**Problem details:** Before writing anything, find the line that contains "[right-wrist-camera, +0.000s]", then retype the entries below exactly from their first line through that one, without pictures.
::: Data listing
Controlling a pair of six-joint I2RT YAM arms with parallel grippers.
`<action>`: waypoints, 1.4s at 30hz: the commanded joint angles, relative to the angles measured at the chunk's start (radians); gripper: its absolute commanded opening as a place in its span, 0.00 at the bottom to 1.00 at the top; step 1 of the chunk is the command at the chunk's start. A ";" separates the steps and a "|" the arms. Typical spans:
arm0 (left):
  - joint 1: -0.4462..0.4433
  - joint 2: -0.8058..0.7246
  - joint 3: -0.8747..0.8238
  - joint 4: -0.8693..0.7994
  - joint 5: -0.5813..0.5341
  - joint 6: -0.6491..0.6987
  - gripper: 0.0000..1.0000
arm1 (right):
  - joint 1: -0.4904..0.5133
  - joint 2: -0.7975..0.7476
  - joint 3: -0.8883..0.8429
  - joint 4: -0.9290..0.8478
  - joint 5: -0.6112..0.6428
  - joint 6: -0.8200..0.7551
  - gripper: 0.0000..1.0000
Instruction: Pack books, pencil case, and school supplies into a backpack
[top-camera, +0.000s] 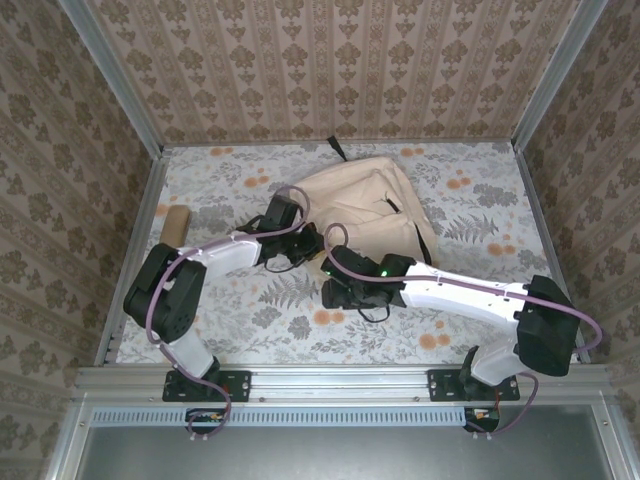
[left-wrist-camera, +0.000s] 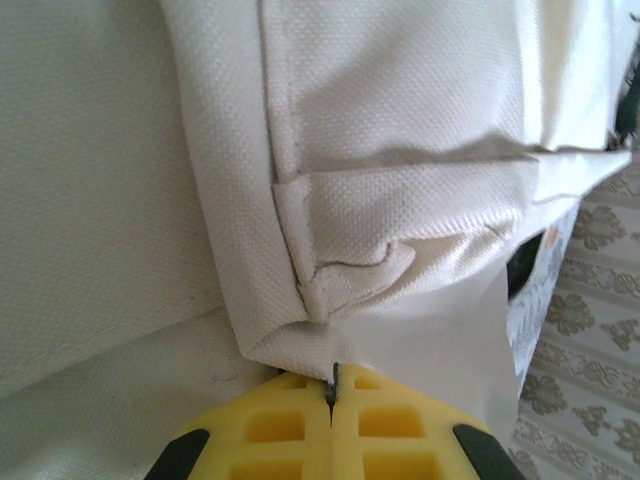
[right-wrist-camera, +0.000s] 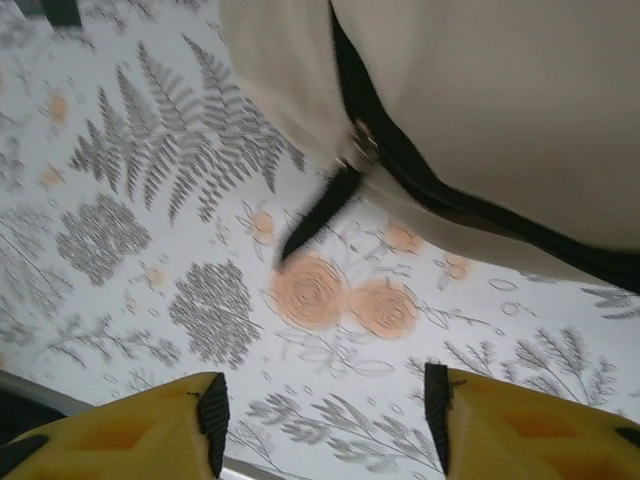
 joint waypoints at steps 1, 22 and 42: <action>-0.019 -0.053 0.048 0.050 0.056 0.037 0.00 | 0.015 0.036 0.037 0.041 0.090 0.139 0.60; -0.016 -0.041 0.054 0.031 0.044 0.055 0.00 | 0.012 0.190 0.140 -0.174 0.301 0.161 0.23; 0.023 -0.028 0.047 0.037 0.053 0.074 0.00 | -0.002 0.082 0.000 0.116 0.044 0.062 0.41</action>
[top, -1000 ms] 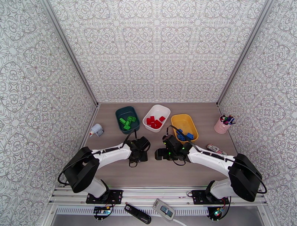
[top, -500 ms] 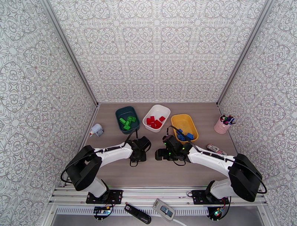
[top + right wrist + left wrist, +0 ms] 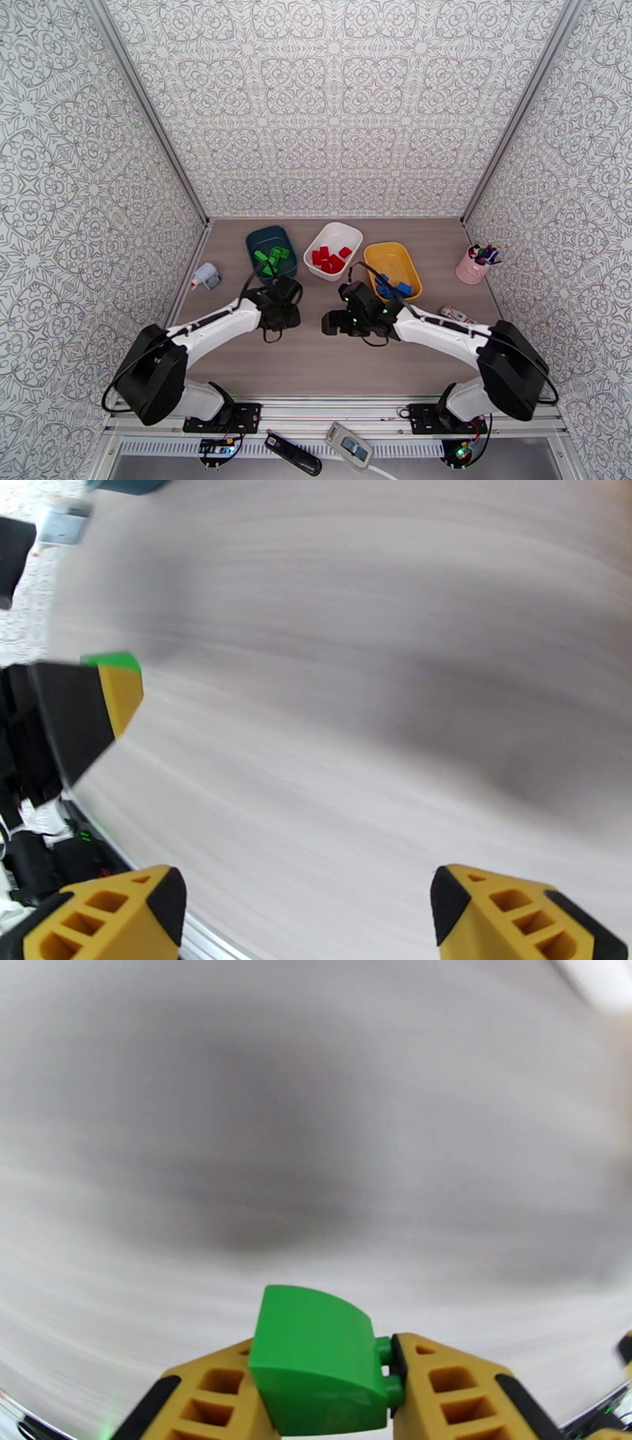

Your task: Sort the legos into containers by color

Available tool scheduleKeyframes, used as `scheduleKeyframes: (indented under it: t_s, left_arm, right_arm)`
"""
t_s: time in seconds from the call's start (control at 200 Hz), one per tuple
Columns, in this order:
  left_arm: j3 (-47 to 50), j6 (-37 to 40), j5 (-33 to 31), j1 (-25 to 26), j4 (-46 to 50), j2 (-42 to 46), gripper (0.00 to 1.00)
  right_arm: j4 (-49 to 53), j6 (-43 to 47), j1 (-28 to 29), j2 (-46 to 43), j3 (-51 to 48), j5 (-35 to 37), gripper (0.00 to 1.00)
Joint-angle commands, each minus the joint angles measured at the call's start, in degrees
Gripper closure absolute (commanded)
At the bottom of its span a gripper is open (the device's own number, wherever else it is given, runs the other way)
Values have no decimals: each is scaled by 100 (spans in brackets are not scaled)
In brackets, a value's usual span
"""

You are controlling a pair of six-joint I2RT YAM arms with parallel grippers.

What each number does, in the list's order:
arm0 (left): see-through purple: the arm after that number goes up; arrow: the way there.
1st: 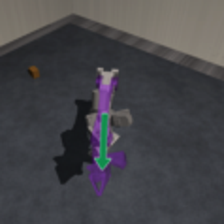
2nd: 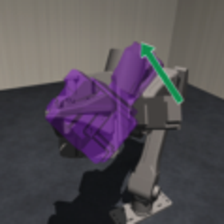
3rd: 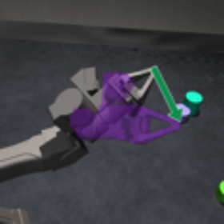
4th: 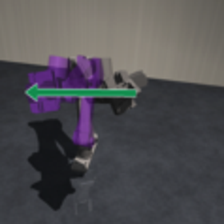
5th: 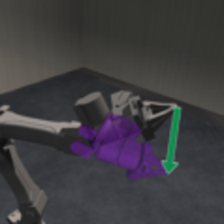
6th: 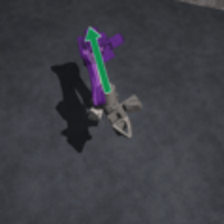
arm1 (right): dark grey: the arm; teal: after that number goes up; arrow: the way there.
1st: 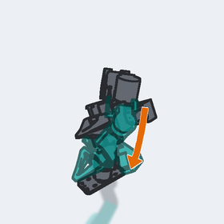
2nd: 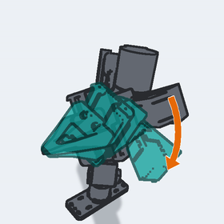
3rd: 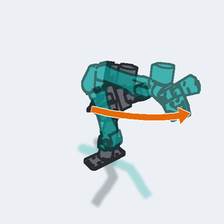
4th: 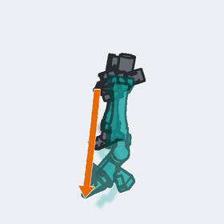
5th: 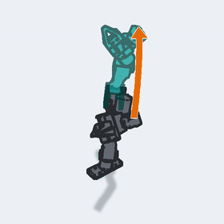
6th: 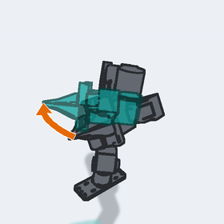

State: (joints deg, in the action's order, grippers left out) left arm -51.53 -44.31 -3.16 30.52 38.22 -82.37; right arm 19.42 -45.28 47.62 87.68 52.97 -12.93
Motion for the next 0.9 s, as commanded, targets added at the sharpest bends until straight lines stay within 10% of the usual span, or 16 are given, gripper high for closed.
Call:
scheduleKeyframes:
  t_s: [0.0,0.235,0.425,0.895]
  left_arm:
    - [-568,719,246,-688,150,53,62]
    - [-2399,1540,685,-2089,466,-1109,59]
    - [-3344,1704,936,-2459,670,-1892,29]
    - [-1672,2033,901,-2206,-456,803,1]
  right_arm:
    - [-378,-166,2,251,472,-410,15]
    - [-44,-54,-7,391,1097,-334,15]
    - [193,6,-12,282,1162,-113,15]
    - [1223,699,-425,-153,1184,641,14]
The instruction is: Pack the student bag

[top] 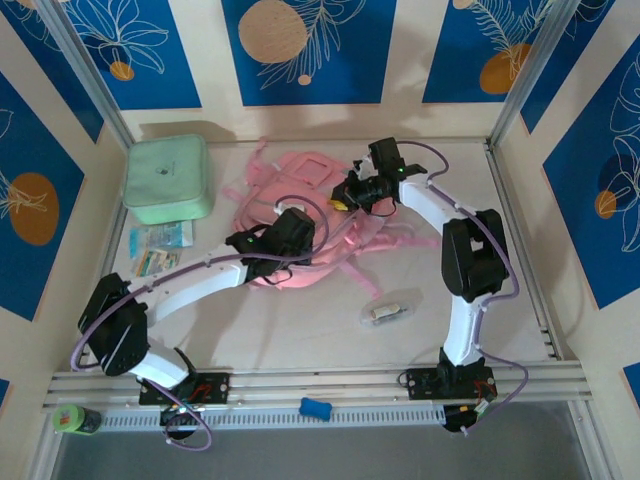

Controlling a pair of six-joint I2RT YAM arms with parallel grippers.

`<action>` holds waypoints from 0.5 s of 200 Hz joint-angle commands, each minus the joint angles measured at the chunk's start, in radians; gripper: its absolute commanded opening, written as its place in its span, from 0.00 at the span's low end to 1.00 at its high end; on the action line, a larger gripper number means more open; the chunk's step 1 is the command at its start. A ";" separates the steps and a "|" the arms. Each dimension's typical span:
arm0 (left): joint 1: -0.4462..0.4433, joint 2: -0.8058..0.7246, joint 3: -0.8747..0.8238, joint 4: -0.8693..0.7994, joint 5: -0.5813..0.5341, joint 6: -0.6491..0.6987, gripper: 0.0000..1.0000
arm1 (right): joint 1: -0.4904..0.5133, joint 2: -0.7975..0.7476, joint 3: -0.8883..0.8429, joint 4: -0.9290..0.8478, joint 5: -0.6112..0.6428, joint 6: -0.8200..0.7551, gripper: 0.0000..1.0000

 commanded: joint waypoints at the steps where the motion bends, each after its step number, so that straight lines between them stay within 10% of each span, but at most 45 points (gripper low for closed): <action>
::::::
**Finished exercise:**
Controlling a pair of six-joint I2RT YAM arms with parallel grippers.
`<action>`: waypoints, 1.4s at 30hz: the commanded joint angles, relative to the angles measured at the chunk's start (radians); gripper: its absolute commanded opening as a place in its span, 0.00 at the bottom to 1.00 at the top; step 1 of the chunk is the command at the chunk's start. A ";" separates the steps and a "|" the arms. Typical spans:
arm0 (left):
  - joint 1: -0.4462..0.4433
  - joint 2: -0.8058..0.7246
  - joint 3: -0.8747..0.8238
  - joint 4: -0.8693..0.7994
  - joint 5: -0.5813..0.5341
  - joint 6: -0.6491..0.6987
  - gripper: 0.0000..1.0000
arm1 (right):
  - joint 1: -0.4904..0.5133
  - joint 2: -0.7975..0.7476
  - joint 3: -0.8883..0.8429
  - joint 4: -0.9290..0.8478
  - joint 5: -0.6112..0.6428
  - joint 6: -0.8200..0.7551
  - gripper: 0.0000..1.0000
Instruction: Pack books, pencil case, and school supplies into a backpack
[top-camera, +0.000s] 
[left-wrist-camera, +0.000s] 
[right-wrist-camera, +0.000s] 

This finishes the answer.